«Madame Sean Connery» : James Bond, c'est elle
La femme de l’acteur décédé est l’objet d’une série documentaire passionnante réalisée par sa petite-fille, la journaliste Stéphanie Renouvin.
Micheline Roquebrune n’est pas madame Emma Bovary. Certes, l’ennui bourgeois, les conventions, l’étroitesse provinciale la révulsent, mais elle a su agir, se dépêtrer de situations invraisemblables, avant de lier son existence à celle de l’acteur le plus cool et le plus célèbre de l’époque, l’Écossais Sean Connery.
Les gens viendront pour Sean et resteront pour Micheline
Stéphanie Renouvin
La série documentaire, en quatre épisodes, que lui consacre sa petite-fille, la journaliste Stéphanie Renouvin, révèle le parcours insoupçonné de cette petite femme, 1,57 mètre, si souriante, toujours à côté du grand homme révéré. «J’enregistre ma grand-mère depuis 2017, j’ai commencé avec mon iPhone parce que ce qu’elle me raconte depuis l’enfance est incroyable! Les gens viendront pour Sean et resteront pour Micheline», assure cette dernière qui a rassemblé et monté une somme de films en super-huit et autres photos inédites.
Avant Sean Connery, Micheline la Niçoise a grandi et vécu en Tunisie, foyer confortable, et déjà ce caractère fort, étonnant. Elle a épousé à 20 ans Jean-Pierre, un centralien. Léger souci: elle ne l’aime pas et le lui dit. Ils auront deux enfants, au Maroc, avant qu’un événement ne lui fasse entendre que la vie ne consiste pas à garer la voiture de travers et attendre le soir pour se coucher. Elle demande le divorce, il tente de la faire interner, elle s’échappe, il lui retire les enfants…
La deuxième tentative d’union éternelle, avec un golfeur proche du roi Hassan II, se révèle pire. Libre Micheline. Quand elle a exigé de divorcer à nouveau, elle est restée neuf mois captive au Maroc, privée de passeport, avant qu’elle ne puisse, grâce à une entrevue avec le roi, s’extirper et rejoindre son espion qui l’aimait.
Sean aurait-il eu la même carrière sans elle? Rien n’est moins sûr
Elle a connu Sean Connery à 40 ans en 1970. Elle et lui ne se sont plus quittés. Il en finissait avec Bond et avait confié une grande partie de sa fortune à un type véreux. Qui a sauvé et renfloué les caisses de ce triple zéro en matière de placements financiers ? Micheline, of course. «Elle lui était indispensable, elle organisait tout, gérait sa santé, faisait fructifier le patrimoine. Et aurait-il eu la même carrière sans elle?
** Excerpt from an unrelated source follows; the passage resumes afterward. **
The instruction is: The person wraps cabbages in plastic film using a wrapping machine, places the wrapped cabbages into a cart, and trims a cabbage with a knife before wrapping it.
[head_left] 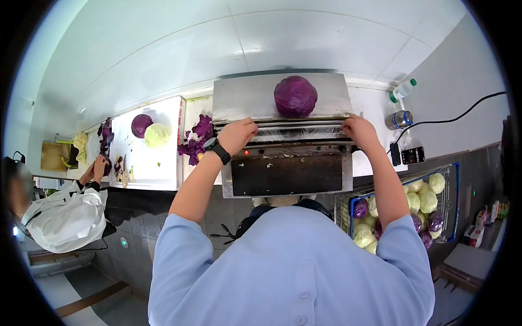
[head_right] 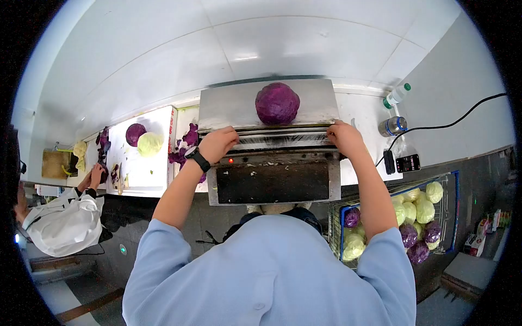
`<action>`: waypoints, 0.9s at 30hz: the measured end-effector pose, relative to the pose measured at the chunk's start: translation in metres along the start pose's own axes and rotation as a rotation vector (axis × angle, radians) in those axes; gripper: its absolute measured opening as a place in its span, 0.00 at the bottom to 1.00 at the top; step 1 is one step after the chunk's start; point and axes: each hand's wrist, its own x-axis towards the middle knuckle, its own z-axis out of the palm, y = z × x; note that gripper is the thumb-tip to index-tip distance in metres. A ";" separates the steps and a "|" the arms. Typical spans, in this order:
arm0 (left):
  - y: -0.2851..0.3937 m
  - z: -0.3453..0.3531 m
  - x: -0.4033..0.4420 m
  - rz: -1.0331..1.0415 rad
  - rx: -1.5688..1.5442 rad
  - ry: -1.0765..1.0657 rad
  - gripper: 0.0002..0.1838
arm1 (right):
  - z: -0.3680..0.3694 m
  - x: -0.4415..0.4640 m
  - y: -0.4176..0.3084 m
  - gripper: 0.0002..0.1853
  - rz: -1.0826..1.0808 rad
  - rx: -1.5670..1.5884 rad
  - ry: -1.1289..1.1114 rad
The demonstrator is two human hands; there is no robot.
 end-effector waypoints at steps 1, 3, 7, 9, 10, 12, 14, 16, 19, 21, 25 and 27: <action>0.000 -0.002 0.000 0.035 0.019 -0.018 0.02 | -0.001 0.000 0.000 0.06 0.001 -0.002 -0.004; 0.002 -0.005 0.002 0.114 0.104 -0.068 0.02 | -0.003 -0.001 -0.001 0.06 0.006 -0.008 -0.011; 0.011 -0.012 0.011 0.218 0.305 -0.200 0.04 | -0.004 0.001 -0.002 0.07 -0.015 -0.048 -0.014; 0.014 -0.013 0.014 0.225 0.350 -0.253 0.04 | -0.004 -0.001 -0.004 0.07 -0.017 -0.049 -0.002; 0.014 -0.012 0.015 0.224 0.362 -0.271 0.04 | -0.004 -0.002 -0.005 0.07 -0.015 -0.049 -0.001; 0.011 -0.010 0.017 0.231 0.358 -0.279 0.04 | -0.004 -0.003 -0.005 0.07 -0.012 -0.050 0.003; 0.003 -0.002 0.018 0.245 0.327 -0.258 0.05 | -0.005 -0.004 -0.005 0.07 -0.009 -0.058 0.007; 0.006 0.000 0.021 0.193 0.315 -0.291 0.06 | -0.006 -0.005 -0.006 0.08 0.002 -0.052 0.010; 0.000 0.005 0.022 0.161 0.237 -0.283 0.05 | -0.006 -0.005 -0.004 0.08 0.016 -0.025 0.022; -0.005 0.007 0.020 0.121 0.176 -0.241 0.05 | -0.003 -0.004 0.002 0.08 0.008 -0.014 0.039; -0.004 0.004 0.013 0.028 0.030 -0.135 0.04 | -0.002 -0.005 0.006 0.09 -0.023 0.007 0.018; -0.002 0.000 0.010 -0.006 -0.029 -0.100 0.04 | -0.002 -0.005 0.001 0.09 -0.071 0.010 -0.009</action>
Rien n’est moins sûr», souligne sa petite-fille, qui fait parler l’homme un temps réputé le plus puissant de Hollywood, Michael Ovitz, ex-agent de son grand-père.
Sans Micheline devenue artiste peintre, Sean aurait refusé plusieurs rôles qui lui ont valu récompenses et acclamations. Se joue face caméra l’histoire d’un amour fou, d’une femme à la volonté exceptionnelle, d’un couple aux plaisirs simples malgré la gloire.
«Ils se fichaient de Hollywood… Avec ma sœur, on restait chaque été un mois à Marbella dans leur maison, mon grand-père nous emmenait manger une glace sur le port… On devait toujours écourter ce moment car les gens l’abordaient. Les vacances? On le voyait à tous les repas, sinon il travaillait dans son bureau ou partait au golf; c’est lui qui nous réveillait le matin, par peur que l’on ne dorme trop longtemps! »
Stéphanie Renouvin a reçu des tonnes de propositions de mettre en scène la saga du mâle comédien...Peu après sa mort en 2020, Stéphanie Renouvin a reçu des tonnes de propositions de producteurs pour récupérer les archives, mettre en scène la saga du mâle comédien dans un documentaire rutilant, ce qui sera fait, mais pas en France. Quelques mois plus tard, la même question venant d’un illustre inconnu d’une énième boîte de production la décide. Il lui a demandé ce qu’elle voulait faire, elle. Réponse instantanée: «Un documentaire sur ma grand-mère.» On comprend pourquoi.
« Madame Sean Connery», diffusé en intégralité le 9octobre, à 13h 15 sur France 2.